Parameters Reference#
This page provides a complete reference for all configuration parameters available when creating NeMo Safe Synthesizer jobs. These schemas are automatically extracted from the authoritative OpenAPI specification, ensuring they are always in sync with the API.
Top-Level Configuration#
The SafeSynthesizerParametersInput schema defines the main configuration structure for Safe Synthesizer jobs.
| Parameter | Type | Description |
|---|---|---|
data | object | Data parameters. |
evaluation | object | Evaluation parameters. |
enable_synthesis | boolean | Default: trueEnable synthesizing new data by training a model. |
enable_replace_pii | boolean | Default: trueEnable replacing PII in the data. |
training | object | Training parameters. |
generation | object | Generation parameters. |
privacy | object | Privacy parameters.
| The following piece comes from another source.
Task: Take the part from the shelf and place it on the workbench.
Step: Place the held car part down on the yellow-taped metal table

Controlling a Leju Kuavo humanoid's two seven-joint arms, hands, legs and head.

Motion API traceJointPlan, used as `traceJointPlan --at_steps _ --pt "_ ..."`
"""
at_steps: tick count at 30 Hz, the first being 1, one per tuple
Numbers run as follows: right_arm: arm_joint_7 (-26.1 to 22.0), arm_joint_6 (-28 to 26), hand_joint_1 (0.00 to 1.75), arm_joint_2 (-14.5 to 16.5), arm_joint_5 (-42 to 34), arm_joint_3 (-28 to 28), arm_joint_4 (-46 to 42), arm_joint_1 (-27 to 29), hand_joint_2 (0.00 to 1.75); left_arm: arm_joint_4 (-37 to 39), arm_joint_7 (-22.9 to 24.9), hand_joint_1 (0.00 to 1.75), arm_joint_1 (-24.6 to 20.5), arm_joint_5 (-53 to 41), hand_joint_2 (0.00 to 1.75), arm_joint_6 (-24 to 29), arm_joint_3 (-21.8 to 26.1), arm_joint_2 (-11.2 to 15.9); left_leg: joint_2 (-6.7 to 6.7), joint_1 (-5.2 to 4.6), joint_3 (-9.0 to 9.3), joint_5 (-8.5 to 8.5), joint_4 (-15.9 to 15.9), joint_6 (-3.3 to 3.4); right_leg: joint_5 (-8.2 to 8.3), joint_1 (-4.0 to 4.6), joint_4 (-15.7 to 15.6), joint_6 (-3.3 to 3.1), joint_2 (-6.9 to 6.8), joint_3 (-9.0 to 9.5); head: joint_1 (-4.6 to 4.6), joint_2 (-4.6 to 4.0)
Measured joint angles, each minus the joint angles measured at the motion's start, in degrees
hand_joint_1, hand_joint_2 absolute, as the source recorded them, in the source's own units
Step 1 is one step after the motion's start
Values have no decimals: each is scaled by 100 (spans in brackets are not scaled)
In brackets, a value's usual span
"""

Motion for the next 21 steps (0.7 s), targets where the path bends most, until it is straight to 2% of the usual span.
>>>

Optional. |
time_series | object | Time series parameters. |
replace_pii | object | PII replacement parameters. Optional. |
Data Parameters#
Configuration for how to shape or use the input data, including grouping, ordering, and holdout settings.
| Parameter | Type | Description |
|---|---|---|
group_training_examples_by | string | Column to group training examples by. This is useful when you want the model to learn inter-record correlations for a given grouping of records. |
order_training_examples_by | string | Column to order training examples by. This is useful when you want the model to learn sequential relationships for a given ordering of records. If you provide this parameter, you must also provide `group_training_examples_by`. |
max_sequences_per_example | string | integer | Default: autoIf specified, adds at most this number of sequences per example; otherwise, fills up context. Supports 'auto' where a value of 1 is chosen if differential privacy is enabled, and None otherwise. Required for DP to limit contribution of each example. |
holdout | number | Default: 0.05Amount of records to holdout. If this is a float between 0 and 1, that ratio of records is held out. If an integer greater than 1, that number of records is held out.If the value is equal to zero, no holdout will be performed. |
max_holdout | integer | Default: 2000Maximum number of records to hold out. Overrides any behavior set by holdout parameter. |
random_state | integer | Use this random state for holdout split to ensure reproducibility. |
Training Parameters#
Hyperparameters for model fine-tuning, including learning rate, batch size, and LoRA configuration.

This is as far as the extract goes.